No doubt they had Berger at "ruthless", his forte.




And they give him plenty of screen time, including a protracted shot of his bare backside if you're into that sort of thing, and pretty much all the best lines. More than once it borders on camp, intentionally or not, as when a detective (seemingly) meets his end in a fiery crash:

"That was a nice sight! A well-done dick."

You don't say, Helmut Berger! You don't say.




That detective, one Commissioner Santini (Richard Harrison), has one thing going for him: dude is absolutely jacked. Unlike a lot of policeman protagonists, you get the feeling that this cop could literally overpower the villain. He's got muscles and brains, so what's not to like?

Well, as opposed to (for example) Dirty Harry, Santini is too much of a straight hero to get the good lines. I suppose you could count his Smash Mouth moment about 12 minutes in -- "Vitali's like a mad dog!" -- but that only works on a meta, presentist level.




Actually a bunch of Santini's dialogue hits very strangely in 2023, in that he'll be saying something fairly routine but finishes off with something that sounds like a low-karma Reddit post. See, for example, when he excoriates Vitali for his cowardice:

"You're a filthy hyena. And you have the courage of one. You're only brave as long as you've got that gun, so you can terrorize helpless females."




Oh, hey, I got a work call and have to go home early but it was great meeting you!

Or how about when he, uh, excoriates Vitali for his cowardice again?

"You're a coward. You think you're a genius but you're just a common killer. There's a whole race of people like you, Vitali!"

That's...that sure is a thing you just said, that was said, by you.

On the other hand, we cracked up when a perfectly reasonable request from his Kim Clijsters-looking hostage, Carla (Marina Giordana), got this nasty reply from Vitali:

"I'm thirsty."
"So have a drink, twat!"

Once again, the bad guy gets all the good lines.

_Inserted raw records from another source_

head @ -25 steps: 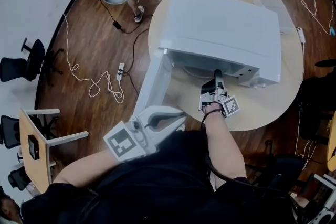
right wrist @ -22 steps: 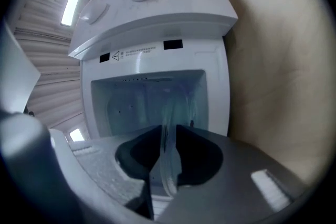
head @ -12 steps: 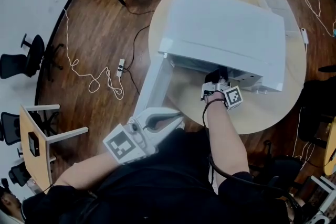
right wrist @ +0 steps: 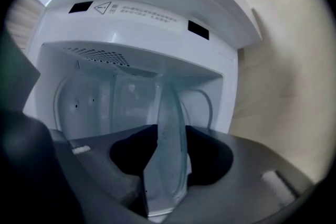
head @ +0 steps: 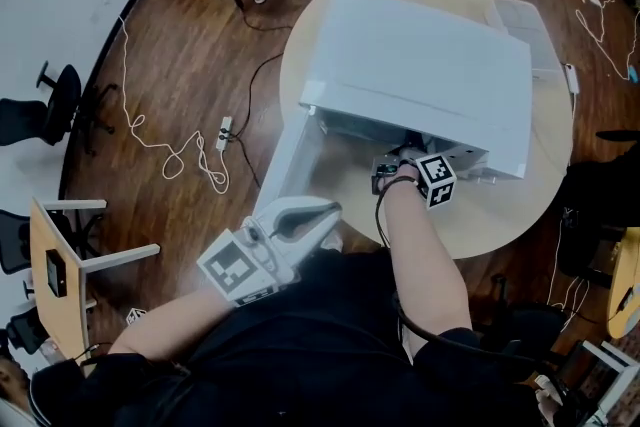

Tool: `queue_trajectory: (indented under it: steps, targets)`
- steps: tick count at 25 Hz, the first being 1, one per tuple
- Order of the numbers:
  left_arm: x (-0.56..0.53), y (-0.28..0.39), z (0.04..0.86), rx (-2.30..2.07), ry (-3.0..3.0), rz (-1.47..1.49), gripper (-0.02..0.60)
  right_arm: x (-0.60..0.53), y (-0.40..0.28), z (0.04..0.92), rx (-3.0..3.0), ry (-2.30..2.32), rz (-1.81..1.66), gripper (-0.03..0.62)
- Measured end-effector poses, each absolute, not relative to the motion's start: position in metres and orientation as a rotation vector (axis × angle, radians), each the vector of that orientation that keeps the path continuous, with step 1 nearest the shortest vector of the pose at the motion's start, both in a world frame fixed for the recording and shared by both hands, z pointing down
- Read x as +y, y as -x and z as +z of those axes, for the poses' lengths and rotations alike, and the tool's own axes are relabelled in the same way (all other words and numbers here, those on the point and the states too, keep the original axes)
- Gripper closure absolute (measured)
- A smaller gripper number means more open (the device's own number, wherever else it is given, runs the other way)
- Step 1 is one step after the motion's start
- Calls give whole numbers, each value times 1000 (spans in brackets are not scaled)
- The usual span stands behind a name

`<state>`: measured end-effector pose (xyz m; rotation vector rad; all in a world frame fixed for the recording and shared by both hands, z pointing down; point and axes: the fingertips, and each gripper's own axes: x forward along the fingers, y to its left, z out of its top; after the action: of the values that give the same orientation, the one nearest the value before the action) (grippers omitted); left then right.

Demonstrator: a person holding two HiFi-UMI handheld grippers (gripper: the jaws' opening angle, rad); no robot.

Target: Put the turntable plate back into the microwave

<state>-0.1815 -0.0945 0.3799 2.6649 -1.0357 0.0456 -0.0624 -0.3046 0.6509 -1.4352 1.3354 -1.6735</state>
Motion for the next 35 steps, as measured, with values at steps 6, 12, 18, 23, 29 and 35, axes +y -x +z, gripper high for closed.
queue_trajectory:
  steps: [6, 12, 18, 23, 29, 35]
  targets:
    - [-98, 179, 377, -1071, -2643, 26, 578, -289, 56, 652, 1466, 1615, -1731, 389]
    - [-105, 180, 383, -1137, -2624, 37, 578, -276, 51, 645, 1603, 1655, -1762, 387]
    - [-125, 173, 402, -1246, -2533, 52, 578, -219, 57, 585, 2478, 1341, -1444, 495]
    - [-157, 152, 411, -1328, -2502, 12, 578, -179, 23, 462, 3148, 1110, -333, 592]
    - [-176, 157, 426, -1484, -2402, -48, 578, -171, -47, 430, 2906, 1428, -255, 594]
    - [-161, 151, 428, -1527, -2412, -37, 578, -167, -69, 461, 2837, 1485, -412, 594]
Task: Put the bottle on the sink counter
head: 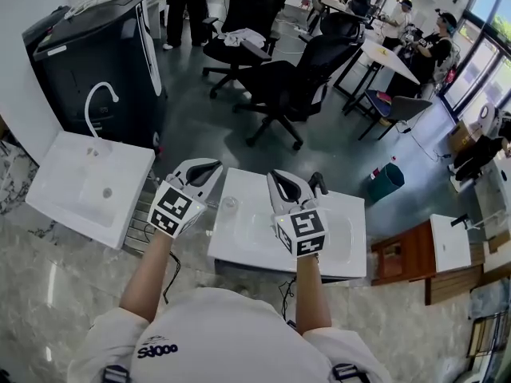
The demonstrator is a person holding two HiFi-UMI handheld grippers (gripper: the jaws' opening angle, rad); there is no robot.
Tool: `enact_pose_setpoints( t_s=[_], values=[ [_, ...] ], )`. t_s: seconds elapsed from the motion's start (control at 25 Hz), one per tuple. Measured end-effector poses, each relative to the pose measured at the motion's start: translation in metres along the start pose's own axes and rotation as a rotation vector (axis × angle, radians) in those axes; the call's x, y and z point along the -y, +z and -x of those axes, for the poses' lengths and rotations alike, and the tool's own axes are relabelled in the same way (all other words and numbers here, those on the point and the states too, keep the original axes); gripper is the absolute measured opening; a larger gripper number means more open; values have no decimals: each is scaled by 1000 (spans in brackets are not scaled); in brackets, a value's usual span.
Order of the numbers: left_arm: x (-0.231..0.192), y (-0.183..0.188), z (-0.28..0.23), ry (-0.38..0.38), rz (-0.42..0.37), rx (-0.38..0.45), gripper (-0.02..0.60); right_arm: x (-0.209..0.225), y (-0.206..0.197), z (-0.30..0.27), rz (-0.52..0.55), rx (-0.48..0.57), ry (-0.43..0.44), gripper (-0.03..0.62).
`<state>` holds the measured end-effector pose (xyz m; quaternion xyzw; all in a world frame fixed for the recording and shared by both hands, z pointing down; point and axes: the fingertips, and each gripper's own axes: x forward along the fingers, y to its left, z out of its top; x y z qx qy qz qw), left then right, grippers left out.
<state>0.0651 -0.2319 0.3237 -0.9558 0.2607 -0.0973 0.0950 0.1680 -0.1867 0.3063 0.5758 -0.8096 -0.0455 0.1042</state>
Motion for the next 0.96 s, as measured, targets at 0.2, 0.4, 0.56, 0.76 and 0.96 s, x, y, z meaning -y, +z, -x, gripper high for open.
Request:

Of course this also betrays the fundamentally mean-spirited attitude of Mad Dog. Sure, modern viewers aren't likely to be bothered by its violence -- a bit of which was trimmed out of the Mill Creek print, though the only significant cut we identified actually improves the movie.

(The guy was face-down in a puddle and looked dead as a doornail, so bringing him back to have him cry out in agony? Not a good idea.)

But the "sexy man rapes woman, kills mate to demonstrate alpha status, and may have induced Stockholm Syndrome with his mighty phallus" angle of the film is uncomfortable. Arguably Mad Dog tries to have its cake and eat it too, though we can't communicate how without spoilers, but it's clear the film wants us to think she was ambivalent.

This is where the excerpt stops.